[Start of Attachment]
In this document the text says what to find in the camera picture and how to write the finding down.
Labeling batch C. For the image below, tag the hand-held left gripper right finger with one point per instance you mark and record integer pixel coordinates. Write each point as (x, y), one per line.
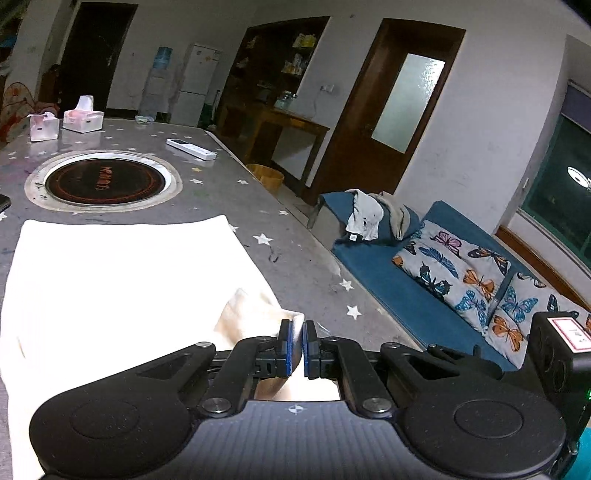
(309, 350)

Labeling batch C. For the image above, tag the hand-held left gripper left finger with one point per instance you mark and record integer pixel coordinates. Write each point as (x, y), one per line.
(286, 350)

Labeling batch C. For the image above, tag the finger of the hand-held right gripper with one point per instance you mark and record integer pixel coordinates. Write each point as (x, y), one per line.
(480, 364)

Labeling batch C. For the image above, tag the cream sweater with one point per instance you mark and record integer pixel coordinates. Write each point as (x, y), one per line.
(115, 286)

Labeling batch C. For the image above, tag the butterfly print cushion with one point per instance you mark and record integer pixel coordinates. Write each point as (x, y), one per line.
(517, 314)
(455, 272)

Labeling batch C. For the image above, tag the blue sofa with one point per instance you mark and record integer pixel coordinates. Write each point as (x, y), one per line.
(392, 286)

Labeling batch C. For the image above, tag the white spotted shirt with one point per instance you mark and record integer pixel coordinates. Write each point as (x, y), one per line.
(364, 217)

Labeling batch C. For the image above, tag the grey beige garment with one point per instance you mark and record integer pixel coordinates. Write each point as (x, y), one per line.
(401, 217)

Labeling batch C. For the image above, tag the window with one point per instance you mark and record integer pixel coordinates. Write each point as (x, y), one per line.
(558, 184)

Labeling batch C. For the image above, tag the round wooden bin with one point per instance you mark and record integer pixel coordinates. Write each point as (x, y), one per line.
(265, 176)

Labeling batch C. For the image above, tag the white remote control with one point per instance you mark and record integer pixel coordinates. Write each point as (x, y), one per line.
(191, 148)

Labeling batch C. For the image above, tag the wooden side desk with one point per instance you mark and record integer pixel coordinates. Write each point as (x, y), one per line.
(286, 122)

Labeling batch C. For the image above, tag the brown door with glass pane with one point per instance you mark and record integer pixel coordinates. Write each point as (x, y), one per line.
(360, 115)

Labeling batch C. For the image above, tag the glass jar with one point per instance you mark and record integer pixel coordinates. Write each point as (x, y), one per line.
(287, 100)

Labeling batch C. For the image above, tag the round built-in induction cooktop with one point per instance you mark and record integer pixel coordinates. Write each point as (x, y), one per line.
(101, 180)

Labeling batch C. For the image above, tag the small green packet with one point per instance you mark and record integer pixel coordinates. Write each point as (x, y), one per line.
(144, 119)

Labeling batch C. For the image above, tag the white refrigerator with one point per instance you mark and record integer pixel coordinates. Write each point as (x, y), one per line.
(196, 83)

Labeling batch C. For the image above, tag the white water dispenser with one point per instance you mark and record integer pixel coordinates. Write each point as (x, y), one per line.
(154, 94)

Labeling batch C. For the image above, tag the dark wooden shelf cabinet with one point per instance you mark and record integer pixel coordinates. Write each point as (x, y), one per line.
(258, 60)

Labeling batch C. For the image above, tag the white tissue box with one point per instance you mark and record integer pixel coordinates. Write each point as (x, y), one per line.
(83, 121)

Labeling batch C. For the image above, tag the blue water bottle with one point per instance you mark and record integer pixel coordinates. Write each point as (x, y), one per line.
(162, 57)

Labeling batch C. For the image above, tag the dark smartphone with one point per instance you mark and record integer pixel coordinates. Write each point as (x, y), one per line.
(3, 202)

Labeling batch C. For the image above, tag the small translucent plastic box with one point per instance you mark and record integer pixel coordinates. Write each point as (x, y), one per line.
(44, 128)

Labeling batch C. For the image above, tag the dark wooden door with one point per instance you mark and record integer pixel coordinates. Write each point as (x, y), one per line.
(97, 55)

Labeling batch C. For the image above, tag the small brown cabinet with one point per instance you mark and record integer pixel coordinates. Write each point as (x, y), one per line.
(50, 90)

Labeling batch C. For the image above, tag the printed play tent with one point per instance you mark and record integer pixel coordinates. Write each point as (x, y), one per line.
(16, 110)

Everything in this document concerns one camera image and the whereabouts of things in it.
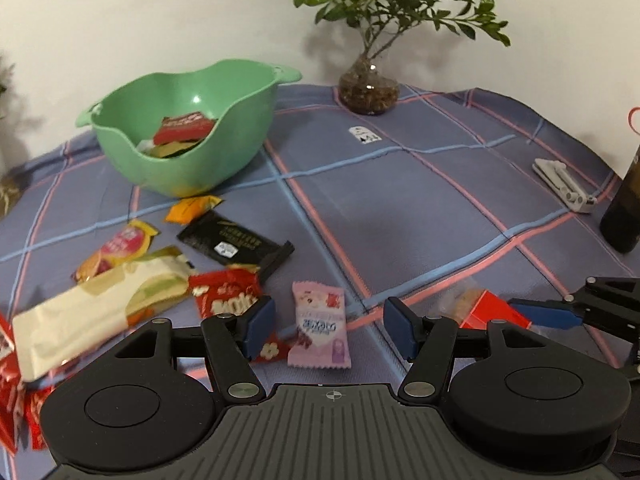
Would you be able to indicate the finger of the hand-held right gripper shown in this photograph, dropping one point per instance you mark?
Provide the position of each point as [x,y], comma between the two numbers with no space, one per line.
[550,312]

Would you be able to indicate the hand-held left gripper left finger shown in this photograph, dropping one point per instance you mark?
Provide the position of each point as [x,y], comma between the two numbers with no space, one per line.
[259,327]

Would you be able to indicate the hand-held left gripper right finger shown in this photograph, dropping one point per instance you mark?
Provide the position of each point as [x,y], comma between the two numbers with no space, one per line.
[400,327]

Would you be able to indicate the pink candy packet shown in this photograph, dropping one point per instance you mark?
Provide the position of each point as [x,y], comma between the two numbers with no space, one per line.
[320,330]

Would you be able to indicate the red box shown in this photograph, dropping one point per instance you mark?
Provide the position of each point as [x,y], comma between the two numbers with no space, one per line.
[487,310]

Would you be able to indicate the green plastic bowl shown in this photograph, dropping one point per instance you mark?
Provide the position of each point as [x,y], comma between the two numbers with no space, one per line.
[240,125]

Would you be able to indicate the large red snack packet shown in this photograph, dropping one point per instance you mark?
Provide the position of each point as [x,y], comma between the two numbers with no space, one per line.
[180,127]

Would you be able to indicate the red white snack packet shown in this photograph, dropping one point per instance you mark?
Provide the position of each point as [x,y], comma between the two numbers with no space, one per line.
[7,375]

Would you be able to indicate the small red packet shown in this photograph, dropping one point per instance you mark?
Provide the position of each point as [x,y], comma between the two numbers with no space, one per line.
[225,295]

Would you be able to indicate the black packet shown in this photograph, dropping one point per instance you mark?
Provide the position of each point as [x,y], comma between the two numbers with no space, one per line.
[225,242]

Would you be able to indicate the dark glass bottle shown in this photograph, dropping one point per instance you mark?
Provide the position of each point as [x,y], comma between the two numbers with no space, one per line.
[622,210]

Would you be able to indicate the white folded stand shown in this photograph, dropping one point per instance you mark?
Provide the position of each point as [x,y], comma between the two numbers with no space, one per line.
[565,185]

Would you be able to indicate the blue plaid tablecloth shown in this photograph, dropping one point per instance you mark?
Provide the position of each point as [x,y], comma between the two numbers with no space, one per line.
[425,200]

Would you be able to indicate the small orange packet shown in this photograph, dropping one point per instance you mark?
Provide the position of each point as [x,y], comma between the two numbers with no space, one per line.
[187,208]

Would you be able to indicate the pink yellow packet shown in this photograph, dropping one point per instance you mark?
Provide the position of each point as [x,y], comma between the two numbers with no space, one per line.
[120,247]

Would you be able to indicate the cream green long packet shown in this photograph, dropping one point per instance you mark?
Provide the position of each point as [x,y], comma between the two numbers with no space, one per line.
[75,320]

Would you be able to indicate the plant in round glass vase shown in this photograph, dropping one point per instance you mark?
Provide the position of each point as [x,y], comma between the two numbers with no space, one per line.
[370,87]

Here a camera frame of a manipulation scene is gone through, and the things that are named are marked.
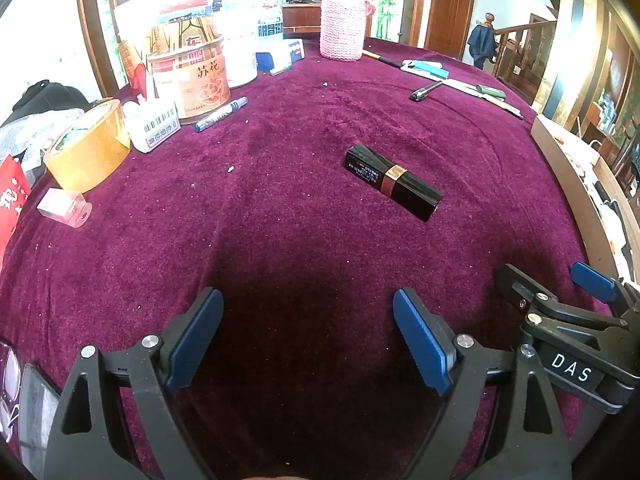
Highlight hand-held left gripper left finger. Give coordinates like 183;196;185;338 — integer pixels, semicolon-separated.
44;286;225;480

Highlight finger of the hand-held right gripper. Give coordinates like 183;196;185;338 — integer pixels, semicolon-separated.
571;261;640;331
495;263;628;333

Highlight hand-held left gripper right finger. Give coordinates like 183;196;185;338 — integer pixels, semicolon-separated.
392;287;573;480

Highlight cardboard box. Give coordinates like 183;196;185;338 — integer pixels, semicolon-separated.
530;114;640;286

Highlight black smartphone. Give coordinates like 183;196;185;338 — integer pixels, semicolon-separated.
17;362;63;476

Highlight slim white marker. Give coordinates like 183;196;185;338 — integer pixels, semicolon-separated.
482;92;524;119

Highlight clear plastic box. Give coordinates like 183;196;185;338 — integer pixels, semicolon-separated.
37;187;92;228

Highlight eyeglasses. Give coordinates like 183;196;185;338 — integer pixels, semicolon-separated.
0;340;23;443

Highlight yellow packing tape roll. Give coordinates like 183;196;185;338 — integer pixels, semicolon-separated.
42;99;135;195

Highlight thin black pen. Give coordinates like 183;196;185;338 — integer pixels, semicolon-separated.
410;81;444;102

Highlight white barcode label box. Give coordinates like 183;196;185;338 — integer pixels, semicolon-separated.
122;101;182;153

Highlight gold pillar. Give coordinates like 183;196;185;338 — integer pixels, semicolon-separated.
542;0;608;116

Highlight blue whiteboard marker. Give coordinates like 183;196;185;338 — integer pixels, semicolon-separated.
194;96;249;133

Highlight red paper packet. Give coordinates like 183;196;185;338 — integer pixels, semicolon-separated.
0;155;32;261

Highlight blue and white marker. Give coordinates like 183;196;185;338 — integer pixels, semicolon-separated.
402;59;444;75

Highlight wooden staircase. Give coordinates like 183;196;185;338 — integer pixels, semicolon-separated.
492;12;558;86

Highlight dark jacket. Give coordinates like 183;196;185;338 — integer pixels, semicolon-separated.
467;12;500;71

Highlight orange tin can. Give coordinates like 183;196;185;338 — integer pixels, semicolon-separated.
146;35;232;126

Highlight grey plastic bag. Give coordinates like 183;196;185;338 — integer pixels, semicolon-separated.
0;107;91;171

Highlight black and gold pen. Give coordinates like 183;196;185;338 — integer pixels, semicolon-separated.
362;50;407;69

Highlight white plastic tub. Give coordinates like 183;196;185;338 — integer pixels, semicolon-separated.
220;20;261;89

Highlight wooden door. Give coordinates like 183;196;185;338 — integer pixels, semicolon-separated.
431;0;478;61

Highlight blue and white card box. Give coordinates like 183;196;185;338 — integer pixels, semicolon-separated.
256;40;306;73

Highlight pink knitted bottle cover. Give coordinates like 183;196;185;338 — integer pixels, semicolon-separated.
319;0;376;62

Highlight wooden counter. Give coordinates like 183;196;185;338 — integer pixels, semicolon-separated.
282;0;323;38

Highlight bamboo wall painting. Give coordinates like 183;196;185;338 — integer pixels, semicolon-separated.
375;0;407;41

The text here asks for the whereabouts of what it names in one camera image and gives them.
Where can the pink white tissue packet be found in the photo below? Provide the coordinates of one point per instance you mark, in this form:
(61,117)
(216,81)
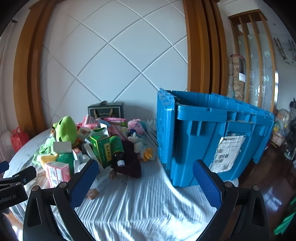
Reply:
(57,173)

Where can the small red white box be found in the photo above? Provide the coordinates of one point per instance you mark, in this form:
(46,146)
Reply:
(77,157)

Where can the green medicine box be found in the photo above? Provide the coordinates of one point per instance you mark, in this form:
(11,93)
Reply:
(103,150)

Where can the wooden headboard post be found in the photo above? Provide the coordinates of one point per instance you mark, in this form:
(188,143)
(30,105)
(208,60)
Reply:
(25,81)
(198,46)

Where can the blue plastic storage crate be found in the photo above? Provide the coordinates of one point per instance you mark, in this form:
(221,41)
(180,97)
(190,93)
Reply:
(192,139)

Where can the pink pig plush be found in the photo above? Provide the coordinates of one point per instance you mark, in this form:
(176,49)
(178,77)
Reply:
(133,125)

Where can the dark maroon cloth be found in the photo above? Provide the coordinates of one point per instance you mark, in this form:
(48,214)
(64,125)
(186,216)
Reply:
(130,163)

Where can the white box green print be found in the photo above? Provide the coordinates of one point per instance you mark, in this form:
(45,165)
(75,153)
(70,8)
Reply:
(62,146)

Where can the brown bottle green label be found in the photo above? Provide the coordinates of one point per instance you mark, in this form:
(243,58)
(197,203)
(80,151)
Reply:
(116,146)

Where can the long pink package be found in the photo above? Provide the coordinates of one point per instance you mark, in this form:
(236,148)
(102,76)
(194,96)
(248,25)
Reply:
(114,121)

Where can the green frog plush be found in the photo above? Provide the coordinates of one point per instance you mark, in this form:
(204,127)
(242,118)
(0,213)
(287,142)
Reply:
(67,129)

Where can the yellow plush toy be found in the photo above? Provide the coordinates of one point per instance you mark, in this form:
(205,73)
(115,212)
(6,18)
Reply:
(47,160)

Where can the colourful toy pile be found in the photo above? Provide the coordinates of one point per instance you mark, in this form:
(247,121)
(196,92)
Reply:
(281,122)

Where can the white pink medicine box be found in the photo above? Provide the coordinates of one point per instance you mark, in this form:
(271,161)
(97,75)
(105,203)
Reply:
(104,179)

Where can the wooden glass partition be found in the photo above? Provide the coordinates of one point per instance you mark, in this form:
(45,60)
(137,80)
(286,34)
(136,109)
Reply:
(254,58)

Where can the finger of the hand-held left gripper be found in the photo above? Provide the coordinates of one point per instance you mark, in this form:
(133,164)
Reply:
(3,166)
(23,175)

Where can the green fleece cloth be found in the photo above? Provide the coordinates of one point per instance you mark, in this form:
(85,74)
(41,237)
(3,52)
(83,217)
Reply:
(45,148)

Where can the black gift box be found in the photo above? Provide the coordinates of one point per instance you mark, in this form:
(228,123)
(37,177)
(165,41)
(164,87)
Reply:
(115,111)

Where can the white rabbit plush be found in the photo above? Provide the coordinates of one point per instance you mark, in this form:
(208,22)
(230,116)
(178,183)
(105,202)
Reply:
(135,142)

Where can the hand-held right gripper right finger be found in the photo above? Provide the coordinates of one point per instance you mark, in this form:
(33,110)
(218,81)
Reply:
(207,185)

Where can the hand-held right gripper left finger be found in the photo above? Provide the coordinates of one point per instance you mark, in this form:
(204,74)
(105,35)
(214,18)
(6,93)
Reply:
(84,183)

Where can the red bag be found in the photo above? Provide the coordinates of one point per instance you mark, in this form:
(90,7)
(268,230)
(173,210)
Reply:
(19,140)

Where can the rolled patterned carpet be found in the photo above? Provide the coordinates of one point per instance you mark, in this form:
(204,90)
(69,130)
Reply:
(235,81)

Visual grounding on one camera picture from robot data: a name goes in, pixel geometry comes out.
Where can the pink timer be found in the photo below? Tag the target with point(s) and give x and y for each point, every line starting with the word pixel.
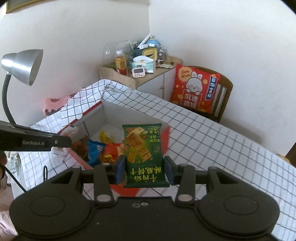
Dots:
pixel 138 73

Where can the person's left hand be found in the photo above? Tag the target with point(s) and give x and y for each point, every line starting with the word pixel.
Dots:
pixel 2 160

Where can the wooden side cabinet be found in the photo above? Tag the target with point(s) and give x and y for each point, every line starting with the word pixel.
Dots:
pixel 150 85

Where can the silver desk lamp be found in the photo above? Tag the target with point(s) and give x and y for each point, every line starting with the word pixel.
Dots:
pixel 22 62

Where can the orange bottle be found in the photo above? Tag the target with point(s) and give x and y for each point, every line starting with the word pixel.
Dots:
pixel 120 63

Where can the pink cloth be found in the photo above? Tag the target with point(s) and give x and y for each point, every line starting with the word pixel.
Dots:
pixel 54 103

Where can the orange-brown snack packet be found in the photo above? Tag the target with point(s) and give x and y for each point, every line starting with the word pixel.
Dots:
pixel 79 147

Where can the wooden chair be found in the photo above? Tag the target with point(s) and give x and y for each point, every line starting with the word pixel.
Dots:
pixel 225 92

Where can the red snack packet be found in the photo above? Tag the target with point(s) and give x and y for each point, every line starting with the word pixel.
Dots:
pixel 111 150

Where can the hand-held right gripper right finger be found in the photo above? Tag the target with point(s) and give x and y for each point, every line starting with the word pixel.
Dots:
pixel 168 170

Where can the white snack packet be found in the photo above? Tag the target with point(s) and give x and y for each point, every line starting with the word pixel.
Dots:
pixel 68 132

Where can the yellow snack packet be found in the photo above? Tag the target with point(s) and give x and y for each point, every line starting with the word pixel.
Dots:
pixel 105 136

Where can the small blue globe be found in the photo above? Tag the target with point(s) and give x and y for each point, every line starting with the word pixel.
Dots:
pixel 153 42

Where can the tissue box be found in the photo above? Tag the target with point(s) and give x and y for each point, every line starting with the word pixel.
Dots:
pixel 143 64

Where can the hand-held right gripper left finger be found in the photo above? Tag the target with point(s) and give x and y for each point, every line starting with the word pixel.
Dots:
pixel 120 170

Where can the blue snack packet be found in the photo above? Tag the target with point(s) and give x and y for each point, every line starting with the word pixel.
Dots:
pixel 94 149

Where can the clear plastic container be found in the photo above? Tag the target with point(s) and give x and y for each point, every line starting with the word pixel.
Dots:
pixel 111 48

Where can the red rabbit cushion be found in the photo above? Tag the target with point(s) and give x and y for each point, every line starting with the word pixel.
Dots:
pixel 194 88

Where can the green biscuit packet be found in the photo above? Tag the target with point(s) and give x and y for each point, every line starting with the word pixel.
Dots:
pixel 141 148

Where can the red cardboard box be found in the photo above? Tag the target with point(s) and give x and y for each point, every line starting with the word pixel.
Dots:
pixel 115 113

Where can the large gold-framed picture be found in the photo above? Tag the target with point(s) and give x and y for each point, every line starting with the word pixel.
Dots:
pixel 12 7

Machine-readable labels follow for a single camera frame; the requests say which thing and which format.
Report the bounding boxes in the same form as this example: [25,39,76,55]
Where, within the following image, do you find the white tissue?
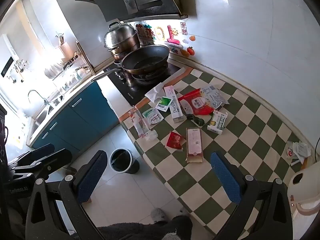
[145,81,166,103]

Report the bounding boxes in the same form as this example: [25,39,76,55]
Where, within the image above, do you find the green white medicine box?
[207,110,229,135]

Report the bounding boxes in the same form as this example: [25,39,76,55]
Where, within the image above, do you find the black glass gas stove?
[107,60,182,107]

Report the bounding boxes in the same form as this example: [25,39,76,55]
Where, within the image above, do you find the crumpled white paper scraps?
[286,141,312,166]

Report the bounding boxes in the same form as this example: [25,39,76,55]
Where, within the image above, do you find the colourful wall stickers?
[134,21,198,57]

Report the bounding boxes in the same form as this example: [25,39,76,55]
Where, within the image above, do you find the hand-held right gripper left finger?
[25,150,108,240]

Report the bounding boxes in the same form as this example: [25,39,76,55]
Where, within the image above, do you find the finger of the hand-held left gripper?
[16,143,55,166]
[12,148,73,178]

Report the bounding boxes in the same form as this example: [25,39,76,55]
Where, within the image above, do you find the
[End of Attachment]
### TASK ITEM:
What do the lines above say from the one containing "Would you be able to indicate the hand-held left gripper right" down to the one containing "Would you be able to indicate the red box"? Return them exactly, both end lines included, and only them.

### SOLUTION FOR THIS EXERCISE:
Would you be able to indicate the hand-held left gripper right finger shown in this photograph, dropping one point per instance you mark?
Provide the position of each point as [x,y], comma between the two numbers with no space, one per line.
[400,327]

Would you be able to indicate the pink candy packet shown in this photograph, dropping one point per instance you mark?
Provide the position of each point as [x,y], comma between the two numbers with no space, one per line.
[320,330]

Would you be able to indicate the red box shown in this photograph, dropping one point per instance you mark?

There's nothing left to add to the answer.